The WNBA punished so many players for their roles in Tuesday’s skirmish between the Detroit Shock and Los Angeles Sparks that the league is staggering the suspensions by alphabetical order. The league suspended Detroit assistant coach Rick Mahorn and 10 players.
Shock forward Plenette Pierson was suspended for four games, the harshest penalty, for initiating and escalating the altercation. Mahorn was suspended for two games, as were Shannon Bobbitt and Murriel Page of the Sparks.
“As a team, we’re incensed that Rick Mahorn was suspended,” Shock coach Bill Laimbeer said. “He was trying to be a peacemaker and now he’s being thrown under the bus.”
Renee Brown, the WNBA’s chief of basketball operations and player relations, said Mahorn only started off as a peacemaker before he shoved Sparks star Lisa Leslie.
Players suspended for one game included Detroit’s Kara Braxton, Tasha Humphrey, Elaine Powell and Sheri Sam, along with Los Angeles’ Leslie, Candace Parker and DeLisha Milton-Jones.
Meanwhile, the Shock signed 50-year-old former coach and general manager Nancy Lieberman to a seven-day contract. She had two assists and missed her only shot, a 3-pointer in the fourth quarter, in the Shock’s 79-61 loss to the Houston Comets.
In other games: Lindsay Whalen scored 13 of her 22 points in the third quarter and the Connecticut Sun beat the Sparks 87-61; the San Antonio Silver Stars defeated the Chicago Sky 78-67; Seimone Augustus scored 25 points to lead the Minnesota Lynx to an 84-80 overtime victory over the Indiana Fever; and the Sacramento Monarchs beat the Phoenix Mercury 83-74.
Two sentenced to prison in NBA betting scandal
NEW YORK — Two former high school classmates of disgraced NBA referee Tim Donaghy were sentenced to more than a year in prison for their roles in a betting scandal that embarrassed the league. A federal judge gave James Battista, a professional gambler and admitted drug addict, 15 months in prison for making bets based on inside tips. Thomas Martino, the scheme’s middleman, was sentenced to a year and one day for paying the referee thousands of dollars for the tips.
• Kelenna Azubuike will return to the Golden State Warriors after the club matched the Los Angeles Clippers’ three-year, $9 million contract offer for the shooting guard.
The Warriors also re-signed guard Monta Ellis, agreeing to a six- year deal worth about $66 million.
Footnotes.
Former Penn State football player Chris Bell has pleaded guilty to a misdemeanor charge of making terroristic threats. He is scheduled to be sentenced Aug. 29.
• Georgia Tech center Ra’Sean Dickey has given up his senior season to play professionally in Ukraine.

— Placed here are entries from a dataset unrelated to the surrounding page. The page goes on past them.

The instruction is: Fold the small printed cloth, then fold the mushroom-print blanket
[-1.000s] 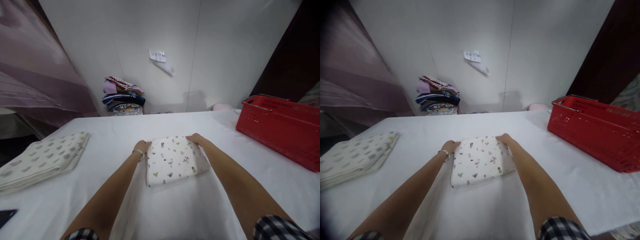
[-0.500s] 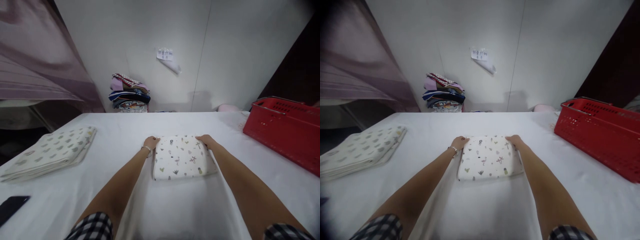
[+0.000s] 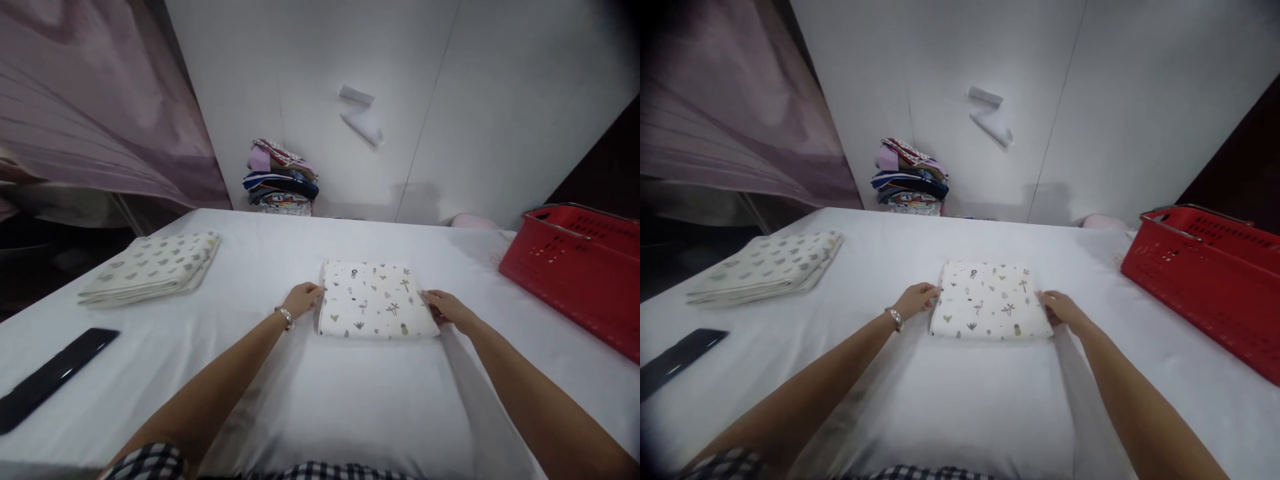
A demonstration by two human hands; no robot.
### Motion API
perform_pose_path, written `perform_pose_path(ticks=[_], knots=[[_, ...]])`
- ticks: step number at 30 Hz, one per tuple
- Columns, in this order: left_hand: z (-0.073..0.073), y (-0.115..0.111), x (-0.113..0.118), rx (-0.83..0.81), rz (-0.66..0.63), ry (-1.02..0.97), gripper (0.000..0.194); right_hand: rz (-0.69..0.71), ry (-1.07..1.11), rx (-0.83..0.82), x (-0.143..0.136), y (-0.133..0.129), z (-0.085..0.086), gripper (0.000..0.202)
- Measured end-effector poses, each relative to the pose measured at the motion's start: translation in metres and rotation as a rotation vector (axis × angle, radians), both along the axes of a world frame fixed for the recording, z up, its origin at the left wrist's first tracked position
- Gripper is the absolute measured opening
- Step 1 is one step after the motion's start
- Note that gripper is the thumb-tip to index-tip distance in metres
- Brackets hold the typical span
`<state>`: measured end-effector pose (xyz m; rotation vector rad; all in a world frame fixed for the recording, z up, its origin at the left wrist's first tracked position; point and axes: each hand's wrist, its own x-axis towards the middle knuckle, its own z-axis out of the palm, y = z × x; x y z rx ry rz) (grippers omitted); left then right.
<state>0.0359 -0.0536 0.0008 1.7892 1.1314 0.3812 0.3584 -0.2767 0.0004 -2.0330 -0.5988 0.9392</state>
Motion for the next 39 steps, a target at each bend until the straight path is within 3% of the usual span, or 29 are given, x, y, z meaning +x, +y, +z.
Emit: perform_pose_path(ticks=[6, 10, 16, 22, 28, 39], knots=[[-0.006, -0.056, -0.023, 0.189, 0.016, -0.034, 0.038, -0.043, -0.020, -0.048, -0.030, -0.032, 0.003, 0.064], [-0.003, -0.073, -0.024, 0.258, 0.022, 0.041, 0.041, -0.074, -0.016, -0.036, -0.037, -0.033, 0.000, 0.069], [-0.005, -0.075, -0.020, 0.398, 0.012, 0.138, 0.040, -0.104, -0.145, 0.032, -0.046, -0.034, -0.011, 0.058], [-0.007, -0.077, -0.022, 0.368, 0.027, 0.104, 0.035, -0.078, -0.215, -0.009, -0.052, -0.040, -0.014, 0.058], [-0.003, -0.090, -0.034, 0.340, 0.136, 0.066, 0.037, -0.075, -0.251, -0.013, -0.052, -0.041, -0.016, 0.058], [-0.011, -0.096, -0.040, 0.378, 0.031, 0.090, 0.019, -0.128, -0.284, 0.018, -0.061, -0.045, -0.013, 0.064]])
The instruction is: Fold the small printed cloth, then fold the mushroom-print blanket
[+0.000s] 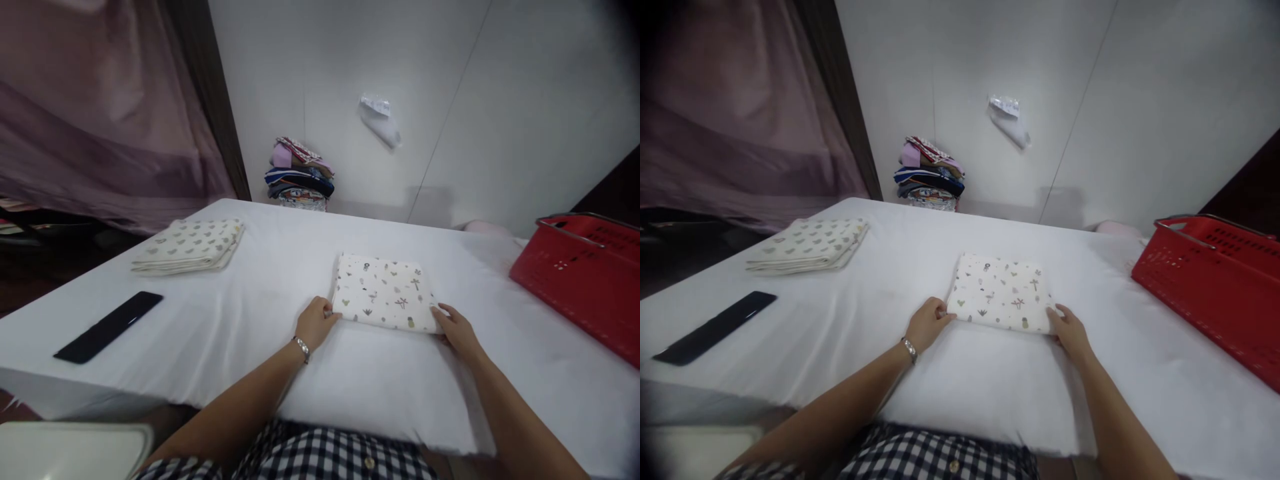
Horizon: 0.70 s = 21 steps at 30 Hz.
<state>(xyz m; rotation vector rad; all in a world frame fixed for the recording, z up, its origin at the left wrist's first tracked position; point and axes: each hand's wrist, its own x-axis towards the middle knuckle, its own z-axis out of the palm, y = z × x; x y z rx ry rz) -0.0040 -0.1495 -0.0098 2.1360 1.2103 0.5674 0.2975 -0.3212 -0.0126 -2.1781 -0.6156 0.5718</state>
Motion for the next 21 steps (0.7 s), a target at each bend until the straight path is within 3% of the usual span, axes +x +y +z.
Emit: perform_pose_path(ticks=[7, 16, 21], knots=[[-0.005, 0.005, 0.001, 0.012, -0.052, -0.087, 0.016, 0.037, -0.089, -0.041, 0.002, 0.000, -0.004, 0.064], [-0.002, 0.022, -0.008, -0.123, -0.137, -0.057, 0.024, 0.056, -0.119, -0.047, 0.004, 0.001, -0.008, 0.061], [0.004, 0.033, 0.002, -0.139, -0.008, -0.091, 0.035, 0.076, -0.059, -0.168, 0.017, 0.008, -0.002, 0.072]])
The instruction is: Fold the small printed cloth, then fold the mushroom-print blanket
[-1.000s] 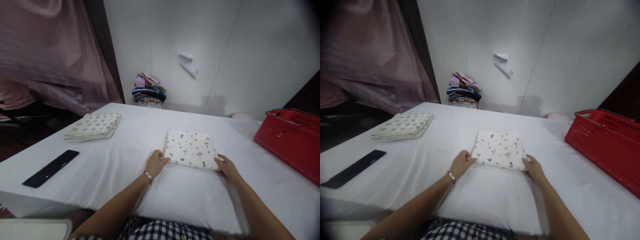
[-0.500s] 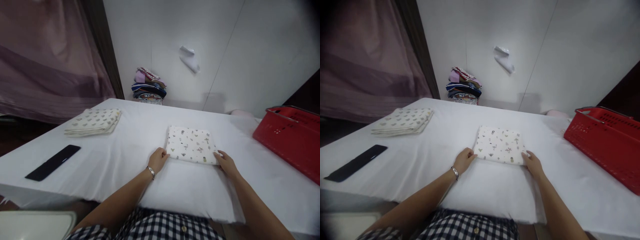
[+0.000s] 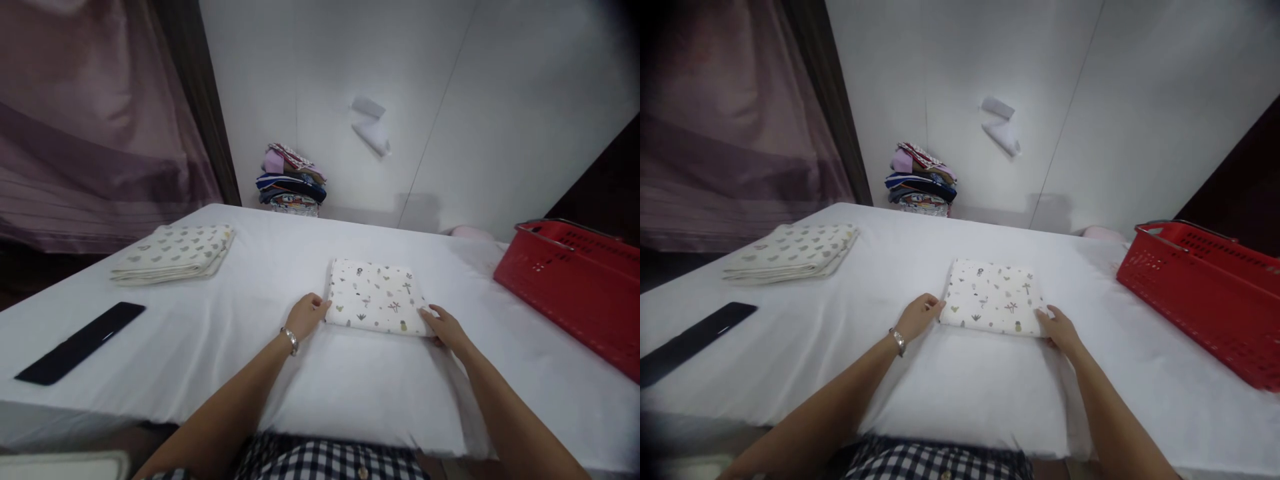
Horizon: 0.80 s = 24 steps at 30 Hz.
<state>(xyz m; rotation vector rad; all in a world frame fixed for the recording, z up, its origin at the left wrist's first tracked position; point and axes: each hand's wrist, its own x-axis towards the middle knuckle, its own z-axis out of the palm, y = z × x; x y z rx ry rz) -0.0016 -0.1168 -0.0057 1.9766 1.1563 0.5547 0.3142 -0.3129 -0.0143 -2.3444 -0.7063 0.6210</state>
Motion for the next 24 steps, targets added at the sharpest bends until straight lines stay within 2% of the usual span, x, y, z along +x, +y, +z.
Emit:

• Andrew Giuliani, the son of former New York City Mayor Rudy Giuliani, is suing Duke University, claiming his golf coach manufactured accusations against him to justify kicking him off the team to whittle the squad.
• Former Oklahoma State University baseball player James “Jamie” Cook died Wednesday in a motorcycle accident. He was 36.